> [Exercise] All lines in the material below that contain "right" should be located and copied.

> [Stored data]

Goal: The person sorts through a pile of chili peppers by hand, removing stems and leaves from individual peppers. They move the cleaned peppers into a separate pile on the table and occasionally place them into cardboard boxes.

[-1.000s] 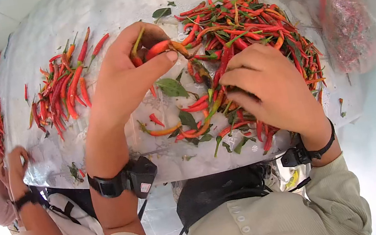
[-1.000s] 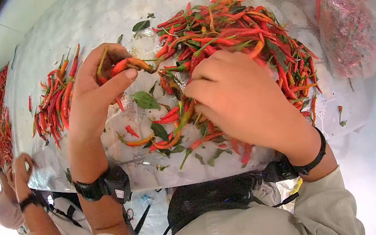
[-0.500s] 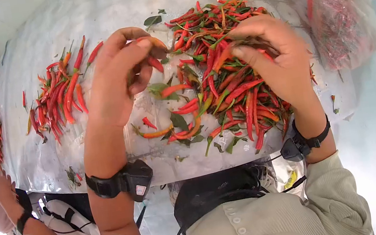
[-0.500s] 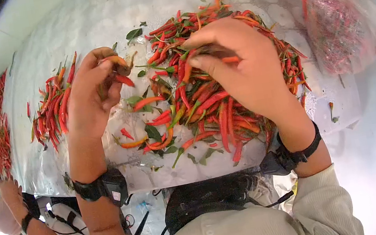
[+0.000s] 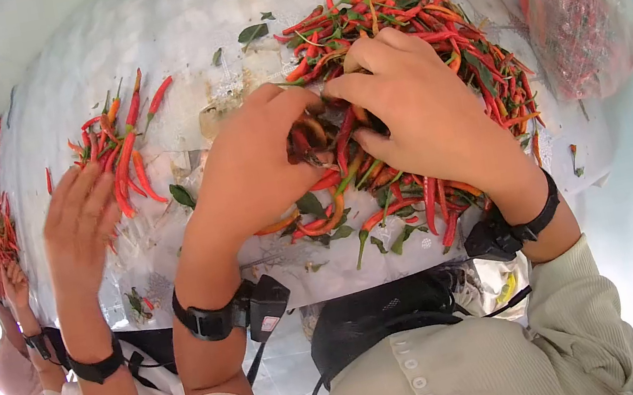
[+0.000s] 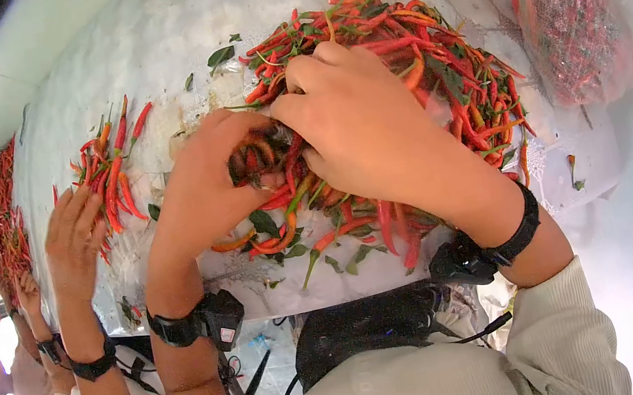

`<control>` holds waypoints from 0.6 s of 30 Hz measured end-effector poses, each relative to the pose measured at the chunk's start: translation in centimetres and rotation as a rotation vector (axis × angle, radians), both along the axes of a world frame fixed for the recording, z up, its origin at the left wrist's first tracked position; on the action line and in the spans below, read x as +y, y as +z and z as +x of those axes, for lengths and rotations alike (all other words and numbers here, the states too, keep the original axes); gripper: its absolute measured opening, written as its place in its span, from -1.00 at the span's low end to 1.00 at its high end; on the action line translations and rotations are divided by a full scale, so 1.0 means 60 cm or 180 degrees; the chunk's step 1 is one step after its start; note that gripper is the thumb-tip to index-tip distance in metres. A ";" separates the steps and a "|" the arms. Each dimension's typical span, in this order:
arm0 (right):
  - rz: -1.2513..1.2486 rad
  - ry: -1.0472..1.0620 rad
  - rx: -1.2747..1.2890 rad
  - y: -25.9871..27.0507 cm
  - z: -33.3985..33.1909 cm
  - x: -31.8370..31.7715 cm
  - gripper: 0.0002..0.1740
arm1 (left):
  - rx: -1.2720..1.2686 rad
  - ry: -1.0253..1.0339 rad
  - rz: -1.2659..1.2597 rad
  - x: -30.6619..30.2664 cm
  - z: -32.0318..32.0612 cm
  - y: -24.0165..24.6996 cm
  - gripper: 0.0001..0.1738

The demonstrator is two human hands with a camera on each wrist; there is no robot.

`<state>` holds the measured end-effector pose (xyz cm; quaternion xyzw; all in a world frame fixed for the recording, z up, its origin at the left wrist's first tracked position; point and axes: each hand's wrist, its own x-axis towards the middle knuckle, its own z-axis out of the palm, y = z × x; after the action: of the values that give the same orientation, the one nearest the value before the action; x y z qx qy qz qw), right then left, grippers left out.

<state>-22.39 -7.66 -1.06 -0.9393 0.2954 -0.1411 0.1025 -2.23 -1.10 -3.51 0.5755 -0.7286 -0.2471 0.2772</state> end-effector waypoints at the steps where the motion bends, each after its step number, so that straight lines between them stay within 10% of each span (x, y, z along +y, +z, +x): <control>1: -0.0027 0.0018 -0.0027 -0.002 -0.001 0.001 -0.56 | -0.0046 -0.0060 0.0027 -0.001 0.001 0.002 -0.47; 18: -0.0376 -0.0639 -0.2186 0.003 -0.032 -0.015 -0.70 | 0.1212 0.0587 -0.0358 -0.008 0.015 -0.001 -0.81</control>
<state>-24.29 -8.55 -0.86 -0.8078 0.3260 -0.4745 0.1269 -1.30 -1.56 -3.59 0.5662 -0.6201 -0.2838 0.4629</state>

> [Result for this task]
arm0 (right):
`<state>` holds the measured end-effector pose (xyz cm; quaternion xyzw; all in a world frame fixed for the recording, z up, its origin at the left wrist's first tracked position; point and axes: each hand's wrist, its own x-axis towards the middle knuckle, its own z-axis out of the palm, y = z × x; after the action: of the values that give the same orientation, the one nearest the value before the action; x y z qx qy qz qw), right then left, grippers left out.

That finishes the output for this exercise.